Blacks sold oysters on street carts.  New York was known for alcohol, oysters, and prostitution.  Captain William Kidd, a pirate, was a 17th century New York celebrity, living at 119-121 Pearl Street.  New York was then British but with strong Dutch influences.
In 1770, the largest American ports were Boston, Philadelphia, Charleston, and New York. Boston was known for trading salt cod, agriculture, and manufactured goods.  New York was known for piracy. Both sold lumber, salted fish, pickled oysters, and flour to the West Indies and southern Europe.  The profits from these sales were often used to buy British goods.
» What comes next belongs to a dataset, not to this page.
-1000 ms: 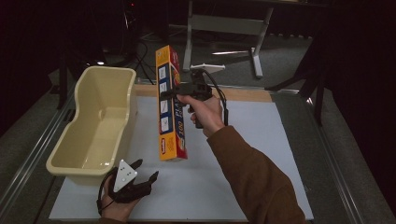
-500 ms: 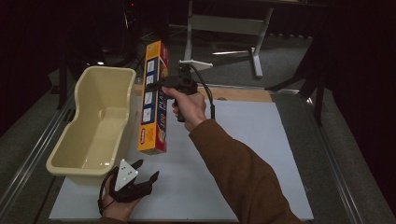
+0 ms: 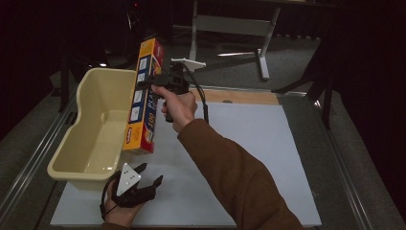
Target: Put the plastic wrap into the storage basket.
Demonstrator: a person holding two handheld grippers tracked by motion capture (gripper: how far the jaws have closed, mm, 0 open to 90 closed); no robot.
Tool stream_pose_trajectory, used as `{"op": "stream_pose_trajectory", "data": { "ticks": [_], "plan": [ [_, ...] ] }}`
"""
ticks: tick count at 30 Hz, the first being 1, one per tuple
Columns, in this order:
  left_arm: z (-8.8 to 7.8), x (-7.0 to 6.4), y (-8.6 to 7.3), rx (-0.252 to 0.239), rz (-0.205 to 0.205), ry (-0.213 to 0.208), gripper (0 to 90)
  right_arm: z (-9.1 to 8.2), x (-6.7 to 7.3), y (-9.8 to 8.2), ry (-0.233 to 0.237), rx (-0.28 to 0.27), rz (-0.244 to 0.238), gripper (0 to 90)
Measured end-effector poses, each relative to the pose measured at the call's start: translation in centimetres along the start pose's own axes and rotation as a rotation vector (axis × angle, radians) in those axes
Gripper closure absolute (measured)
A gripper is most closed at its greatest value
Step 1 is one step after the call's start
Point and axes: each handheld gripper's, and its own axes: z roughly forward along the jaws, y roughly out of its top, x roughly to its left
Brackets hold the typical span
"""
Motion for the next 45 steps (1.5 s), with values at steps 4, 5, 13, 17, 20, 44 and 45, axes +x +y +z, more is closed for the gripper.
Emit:
{"op": "stream_pose_trajectory", "data": {
  "ticks": [4, 5, 13, 17, 20, 44, 45],
  "plan": [
    [0.0, 0.0, 0.1, -0.002, 0.006, -0.002, 31.4, 1.1, 0.5, -0.3, -0.002, -0.016, 0.003, 41.7],
    [0.0, 0.0, 0.1, -0.002, 0.007, -0.003, 31.4, 1.4, 0.6, -0.4, -0.001, -0.017, 0.002, 41.7],
    [0.1, 0.0, 0.2, -0.010, 0.010, -0.004, 31.4, 4.0, 1.4, -0.9, 0.015, 0.009, 0.000, 41.6],
    [0.1, -0.1, 0.3, -0.013, 0.014, -0.009, 31.4, 5.3, 1.3, -1.0, 0.027, 0.001, 0.052, 41.6],
    [-0.1, -0.2, 0.3, -0.025, 0.023, -0.010, 31.4, 6.4, 1.1, -1.3, 0.020, -0.007, 0.070, 41.6],
    [-0.2, -0.3, 0.4, -0.046, 0.028, -0.036, 31.3, 10.6, 0.8, -2.8, -0.024, 0.029, 0.071, 41.1],
    [-0.2, -0.3, 0.4, -0.046, 0.029, -0.035, 31.3, 10.8, 0.9, -2.8, -0.027, 0.026, 0.068, 41.1]
  ]
}}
New Yorkers bought slaves in the illegal market in exchange for pickled oysters and food.
New York oysters were up to a foot long.  They were cunt into pieces to be more saleable when pickled and shipped.  They were plentiful and cheap in price.  Some poor people lived by eating mostly bread and oysters.
In 1671, there was concern that oysters were being overharvested.  Laws passed limiting Staten Island oyster beds to Staten Islanders.  New Jersey oyster beds could only be harvested from May 10 to September 1.  These laws were hard to enforce as anyone caught could claim they were only looking for clams.
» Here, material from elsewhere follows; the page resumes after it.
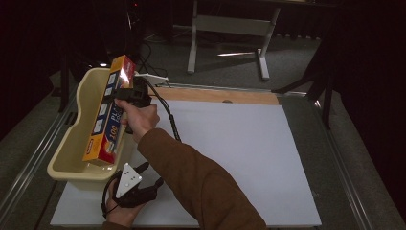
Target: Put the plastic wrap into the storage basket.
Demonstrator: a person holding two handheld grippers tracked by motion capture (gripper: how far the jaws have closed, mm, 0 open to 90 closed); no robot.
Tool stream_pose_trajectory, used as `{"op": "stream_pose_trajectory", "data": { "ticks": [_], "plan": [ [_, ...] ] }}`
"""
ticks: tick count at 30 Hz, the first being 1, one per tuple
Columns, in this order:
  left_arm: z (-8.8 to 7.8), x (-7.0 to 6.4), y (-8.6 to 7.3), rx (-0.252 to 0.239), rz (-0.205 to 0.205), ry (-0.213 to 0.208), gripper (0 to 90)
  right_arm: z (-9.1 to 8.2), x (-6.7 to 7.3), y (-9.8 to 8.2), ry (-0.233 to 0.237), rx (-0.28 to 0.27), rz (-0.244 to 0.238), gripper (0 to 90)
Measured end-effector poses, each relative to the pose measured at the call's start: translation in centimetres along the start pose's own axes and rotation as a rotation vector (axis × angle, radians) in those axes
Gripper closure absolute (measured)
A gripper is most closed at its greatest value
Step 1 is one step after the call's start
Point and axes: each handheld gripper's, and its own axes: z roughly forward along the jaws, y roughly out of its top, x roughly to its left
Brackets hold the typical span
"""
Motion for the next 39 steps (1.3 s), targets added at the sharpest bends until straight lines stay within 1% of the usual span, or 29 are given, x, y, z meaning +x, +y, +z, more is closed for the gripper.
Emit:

In 1769, New Jersey banned using oysters for producing just for lime.  They were considered as an important food source for the poor.
Rockaway imposed a fee of one shipping per 1,000 oysters with a 40 shilling penalty for not paying the fee.
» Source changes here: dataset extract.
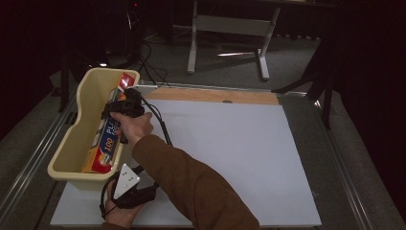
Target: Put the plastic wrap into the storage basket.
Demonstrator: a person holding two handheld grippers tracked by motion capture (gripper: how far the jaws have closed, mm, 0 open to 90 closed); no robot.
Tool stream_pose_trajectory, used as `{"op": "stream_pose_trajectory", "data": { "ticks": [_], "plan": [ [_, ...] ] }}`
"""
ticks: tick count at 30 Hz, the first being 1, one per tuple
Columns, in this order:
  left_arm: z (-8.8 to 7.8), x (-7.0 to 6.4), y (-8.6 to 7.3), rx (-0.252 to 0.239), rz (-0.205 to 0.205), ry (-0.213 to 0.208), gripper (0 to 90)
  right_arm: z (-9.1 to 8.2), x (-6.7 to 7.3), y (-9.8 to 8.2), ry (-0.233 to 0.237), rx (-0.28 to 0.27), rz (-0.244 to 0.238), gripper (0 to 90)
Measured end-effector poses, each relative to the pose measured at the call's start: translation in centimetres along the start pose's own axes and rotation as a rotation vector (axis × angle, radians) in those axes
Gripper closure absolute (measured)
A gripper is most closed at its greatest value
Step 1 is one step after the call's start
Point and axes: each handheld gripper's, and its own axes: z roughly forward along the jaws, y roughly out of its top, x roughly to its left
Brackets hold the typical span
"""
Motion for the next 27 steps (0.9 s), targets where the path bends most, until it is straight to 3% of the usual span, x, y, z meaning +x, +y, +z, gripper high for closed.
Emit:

In 1770, it is estimated the population of New York City was 21,000 with about 500 prostitutes.
The Revolutionary War produced conflicts in oyster fishing.  There was a boundary drawn separating Revolutionary oystermen and Loyalist oystermen.  Gun battles over these allegiances while searching for oysters.
Delmonicos was the first fancy New York restaurant. It served New York’s first business lunch.  Oyster houses served “all you can eat” oysters.
Oyster fisheries were created in New York waters before most other types of fisheries.  New Yorkers learned to seed oyster beds with flat objects to which young oysters would attach, then remove smaller oysters in the second and third years to provide the larger oysters ore room, to harvest four year old oysters, and then to dredge to remove objected detrimental to oysters.
There were numerous oysters bars created in response to advertisements suggesting oysters are aphrodisiacs.  These oyster establishments used red outdoor lighting that was similar to what house of prostitution used for their lighting.
Oyster prices did not fluctuate much from 1830 to 1880.  An oyster bed yielded $500 per acre for harvesters. Oysters were then sold at around $1 to $1.50 per basket.
The Fulton Market was overrun by some many red meat butches that few could make an income. The fish sellers become dominant there.  Ice was an important $4 million annual industry in New York.
The Civil War helped the New York oyster business.  Competing oyster sloops were prohibited from being on the Chesapeake Bay to guard against their possibly aiding Confederate commerce.
A chlorea epidemic hit New York City.  People did not understand what caused chlorea, a water borne illness. Eating raw oysters infected by sewage was one of the causes of chlorea.  New Yorkers concluded the slums of Five Points caused the outbreak. Five Points was torn down.
New York saw oyster sales increase as European oyster supplies decreased.  Europe was a large oyster market. In 1851, 500 million oysters, or 185 oysters per capita, were sold in London.
New York captured one third of domestic oyster sales circa 1872.  In 1872, Americans bought $25 million of oysters.
In 1909, 13 U.S. states had 88% of the global oyster market.  In 1915, sewage contamination led of closing Jamaica Bay oysters.  They were closed again in 1921.  By 1927, pollution brought an end to New York’s commercial oyster industry.  Those oysters that survived the pollution were rendered contaminated and inedible.  Ironically, if oysters were as plentiful today as they once were, they could serve as a natural means of cleaning the water.